• **What is expected**
Please output exactly the part of the records below that opens with the line containing "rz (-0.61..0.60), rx" and closes with the line containing "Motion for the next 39", both lines included, and nothing else.
== == ==
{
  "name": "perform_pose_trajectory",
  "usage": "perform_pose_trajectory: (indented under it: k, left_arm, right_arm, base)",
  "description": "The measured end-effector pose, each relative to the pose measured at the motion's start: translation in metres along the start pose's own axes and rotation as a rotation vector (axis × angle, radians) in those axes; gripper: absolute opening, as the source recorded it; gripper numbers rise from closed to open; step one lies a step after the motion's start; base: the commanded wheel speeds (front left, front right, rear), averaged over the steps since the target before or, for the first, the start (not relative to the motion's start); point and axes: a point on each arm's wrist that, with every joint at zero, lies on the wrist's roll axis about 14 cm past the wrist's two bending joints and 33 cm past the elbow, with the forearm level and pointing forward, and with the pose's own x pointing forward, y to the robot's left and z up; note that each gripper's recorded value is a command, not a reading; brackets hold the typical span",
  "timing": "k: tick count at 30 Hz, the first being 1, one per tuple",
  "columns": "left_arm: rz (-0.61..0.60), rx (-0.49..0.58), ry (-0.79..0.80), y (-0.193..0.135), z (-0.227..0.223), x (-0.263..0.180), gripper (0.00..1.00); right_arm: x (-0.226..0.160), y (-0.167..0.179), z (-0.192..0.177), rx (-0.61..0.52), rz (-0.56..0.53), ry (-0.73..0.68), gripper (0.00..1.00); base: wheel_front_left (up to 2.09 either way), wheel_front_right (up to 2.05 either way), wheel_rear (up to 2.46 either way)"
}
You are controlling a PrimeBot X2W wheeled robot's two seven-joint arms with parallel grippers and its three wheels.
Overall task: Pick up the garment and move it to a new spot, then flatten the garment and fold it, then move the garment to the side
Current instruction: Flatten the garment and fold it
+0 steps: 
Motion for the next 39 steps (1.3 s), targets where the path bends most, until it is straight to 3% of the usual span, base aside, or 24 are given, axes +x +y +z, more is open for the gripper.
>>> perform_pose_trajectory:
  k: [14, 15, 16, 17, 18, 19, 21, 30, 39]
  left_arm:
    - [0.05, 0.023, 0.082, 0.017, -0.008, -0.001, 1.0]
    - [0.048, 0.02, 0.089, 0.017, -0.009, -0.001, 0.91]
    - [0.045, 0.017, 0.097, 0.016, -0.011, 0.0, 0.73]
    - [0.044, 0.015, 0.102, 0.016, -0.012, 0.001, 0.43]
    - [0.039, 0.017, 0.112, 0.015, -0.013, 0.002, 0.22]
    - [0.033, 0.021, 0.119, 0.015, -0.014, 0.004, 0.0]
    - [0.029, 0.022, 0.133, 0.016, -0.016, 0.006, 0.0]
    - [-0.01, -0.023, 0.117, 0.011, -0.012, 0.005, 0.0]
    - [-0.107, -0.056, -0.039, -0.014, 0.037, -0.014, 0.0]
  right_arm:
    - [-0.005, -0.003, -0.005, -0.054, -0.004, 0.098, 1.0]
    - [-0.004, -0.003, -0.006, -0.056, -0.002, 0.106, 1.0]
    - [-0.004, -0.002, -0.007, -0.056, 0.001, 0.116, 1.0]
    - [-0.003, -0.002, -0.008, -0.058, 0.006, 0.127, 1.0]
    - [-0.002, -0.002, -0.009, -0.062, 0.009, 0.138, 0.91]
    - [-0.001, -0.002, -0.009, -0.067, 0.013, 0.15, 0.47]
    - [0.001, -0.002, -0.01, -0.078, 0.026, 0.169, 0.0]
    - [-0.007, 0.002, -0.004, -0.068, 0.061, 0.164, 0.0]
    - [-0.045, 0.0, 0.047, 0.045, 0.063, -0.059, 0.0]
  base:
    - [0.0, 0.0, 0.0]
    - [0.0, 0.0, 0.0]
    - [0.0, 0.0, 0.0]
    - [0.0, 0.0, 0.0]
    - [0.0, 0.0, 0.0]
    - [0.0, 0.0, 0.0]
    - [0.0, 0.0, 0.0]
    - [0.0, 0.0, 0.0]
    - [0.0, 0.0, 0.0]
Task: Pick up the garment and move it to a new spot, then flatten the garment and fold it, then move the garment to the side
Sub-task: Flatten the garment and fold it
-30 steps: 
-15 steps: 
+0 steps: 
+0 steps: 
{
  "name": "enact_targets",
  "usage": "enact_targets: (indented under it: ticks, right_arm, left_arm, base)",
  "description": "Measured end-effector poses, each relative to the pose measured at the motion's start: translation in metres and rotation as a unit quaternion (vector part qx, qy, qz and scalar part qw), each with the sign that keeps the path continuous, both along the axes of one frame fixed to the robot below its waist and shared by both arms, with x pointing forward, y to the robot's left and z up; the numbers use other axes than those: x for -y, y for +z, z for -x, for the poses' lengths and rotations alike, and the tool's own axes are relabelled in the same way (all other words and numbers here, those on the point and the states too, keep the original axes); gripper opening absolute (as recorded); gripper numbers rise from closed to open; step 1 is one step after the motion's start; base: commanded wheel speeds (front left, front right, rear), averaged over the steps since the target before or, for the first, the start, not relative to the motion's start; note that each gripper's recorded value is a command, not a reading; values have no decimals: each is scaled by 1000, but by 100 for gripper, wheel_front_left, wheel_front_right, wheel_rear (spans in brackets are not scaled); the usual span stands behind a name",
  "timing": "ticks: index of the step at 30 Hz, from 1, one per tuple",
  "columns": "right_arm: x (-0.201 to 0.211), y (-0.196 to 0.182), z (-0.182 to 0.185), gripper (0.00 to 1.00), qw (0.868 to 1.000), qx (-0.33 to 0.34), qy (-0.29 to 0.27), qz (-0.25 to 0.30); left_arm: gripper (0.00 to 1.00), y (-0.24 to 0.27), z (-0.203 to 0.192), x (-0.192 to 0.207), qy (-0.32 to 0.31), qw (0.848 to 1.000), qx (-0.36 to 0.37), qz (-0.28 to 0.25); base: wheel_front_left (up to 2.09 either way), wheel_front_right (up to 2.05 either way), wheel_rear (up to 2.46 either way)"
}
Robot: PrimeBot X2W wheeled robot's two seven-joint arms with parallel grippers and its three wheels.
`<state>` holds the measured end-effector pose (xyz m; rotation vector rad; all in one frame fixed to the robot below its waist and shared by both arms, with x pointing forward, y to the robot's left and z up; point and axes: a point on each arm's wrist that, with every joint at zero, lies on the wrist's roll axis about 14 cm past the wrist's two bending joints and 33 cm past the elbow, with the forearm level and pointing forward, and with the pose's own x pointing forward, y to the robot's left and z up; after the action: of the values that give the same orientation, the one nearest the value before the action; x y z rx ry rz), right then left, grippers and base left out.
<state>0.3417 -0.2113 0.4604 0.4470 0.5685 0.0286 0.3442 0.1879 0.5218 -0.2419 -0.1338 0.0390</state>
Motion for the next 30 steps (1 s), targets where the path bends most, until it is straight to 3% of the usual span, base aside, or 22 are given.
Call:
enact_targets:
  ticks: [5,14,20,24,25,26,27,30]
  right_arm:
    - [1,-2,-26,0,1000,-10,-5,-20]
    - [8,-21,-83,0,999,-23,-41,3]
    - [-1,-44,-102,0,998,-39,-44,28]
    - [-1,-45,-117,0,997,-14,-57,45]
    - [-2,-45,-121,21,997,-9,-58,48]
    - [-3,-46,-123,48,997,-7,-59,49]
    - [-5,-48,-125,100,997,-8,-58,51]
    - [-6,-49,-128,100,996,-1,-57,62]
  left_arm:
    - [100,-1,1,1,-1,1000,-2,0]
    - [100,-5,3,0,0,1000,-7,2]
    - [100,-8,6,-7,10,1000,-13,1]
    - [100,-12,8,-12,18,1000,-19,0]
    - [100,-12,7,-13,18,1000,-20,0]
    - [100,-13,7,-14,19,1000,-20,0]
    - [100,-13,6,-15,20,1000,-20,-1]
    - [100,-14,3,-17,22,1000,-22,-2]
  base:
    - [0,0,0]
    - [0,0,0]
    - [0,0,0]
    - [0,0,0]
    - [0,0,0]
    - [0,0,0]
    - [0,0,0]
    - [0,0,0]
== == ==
• **Answer area**
  "columns": "left_arm: rz (-0.61..0.60), rx (-0.49..0.58), ry (-0.79..0.80), y (-0.193..0.135), z (-0.227..0.223), x (-0.263..0.180), gripper (0.00..1.00); right_arm: x (-0.226..0.160), y (-0.167..0.179), z (-0.192..0.177), rx (-0.61..0.52), rz (-0.56..0.53), ry (-0.73..0.68), gripper (0.00..1.00); base: wheel_front_left (up to 2.09 either way), wheel_front_right (up to 2.05 either way), wheel_rear (up to 2.46 either way)"
}
You are controlling a PrimeBot X2W wheeled robot's two seven-joint arms with parallel grippers and its three wheels.
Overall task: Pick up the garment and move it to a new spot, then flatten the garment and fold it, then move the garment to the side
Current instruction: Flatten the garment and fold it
+0 steps: 
Motion for the next 39 steps (1.3 s), targets where the path bends most, until it is straight to 3% of the usual span, base aside, or 24 are given, axes +x +y +z, more is open for the gripper.

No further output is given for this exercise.